What you have to do
Gather from the listing below each line that includes the word "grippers", and copy it.

Collected material
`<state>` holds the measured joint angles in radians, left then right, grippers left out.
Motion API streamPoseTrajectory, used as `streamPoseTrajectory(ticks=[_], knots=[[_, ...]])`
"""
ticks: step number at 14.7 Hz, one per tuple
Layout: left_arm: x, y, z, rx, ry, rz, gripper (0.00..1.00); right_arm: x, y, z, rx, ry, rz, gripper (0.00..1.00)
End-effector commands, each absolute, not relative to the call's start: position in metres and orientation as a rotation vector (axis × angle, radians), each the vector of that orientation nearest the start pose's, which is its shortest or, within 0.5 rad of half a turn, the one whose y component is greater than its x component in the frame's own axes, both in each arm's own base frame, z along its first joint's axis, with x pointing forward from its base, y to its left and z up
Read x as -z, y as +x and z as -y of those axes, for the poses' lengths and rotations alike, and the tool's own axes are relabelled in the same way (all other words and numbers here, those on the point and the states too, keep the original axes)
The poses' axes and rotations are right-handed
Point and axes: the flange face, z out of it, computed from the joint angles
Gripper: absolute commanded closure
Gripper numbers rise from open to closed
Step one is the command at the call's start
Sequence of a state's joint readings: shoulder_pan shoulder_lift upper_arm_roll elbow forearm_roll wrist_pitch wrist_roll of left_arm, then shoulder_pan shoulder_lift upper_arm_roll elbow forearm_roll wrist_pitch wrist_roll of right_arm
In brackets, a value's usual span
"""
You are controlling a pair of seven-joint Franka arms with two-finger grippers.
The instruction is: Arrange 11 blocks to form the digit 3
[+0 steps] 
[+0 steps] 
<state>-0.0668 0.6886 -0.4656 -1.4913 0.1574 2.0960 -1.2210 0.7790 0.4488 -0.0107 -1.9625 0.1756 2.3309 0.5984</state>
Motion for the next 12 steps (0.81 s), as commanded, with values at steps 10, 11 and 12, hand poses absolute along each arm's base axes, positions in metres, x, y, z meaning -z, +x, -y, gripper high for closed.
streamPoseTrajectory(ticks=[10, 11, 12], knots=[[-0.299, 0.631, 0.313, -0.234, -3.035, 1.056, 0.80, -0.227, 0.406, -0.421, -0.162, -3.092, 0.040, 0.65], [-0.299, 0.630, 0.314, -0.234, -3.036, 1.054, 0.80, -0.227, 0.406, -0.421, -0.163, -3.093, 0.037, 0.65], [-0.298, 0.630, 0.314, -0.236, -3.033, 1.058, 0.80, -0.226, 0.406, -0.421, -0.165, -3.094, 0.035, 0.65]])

Reply to the task
`<state>` holds the measured joint angles in radians, left then right, grippers left out.
You are controlling a pair of seven-joint Franka arms with two-finger grippers.

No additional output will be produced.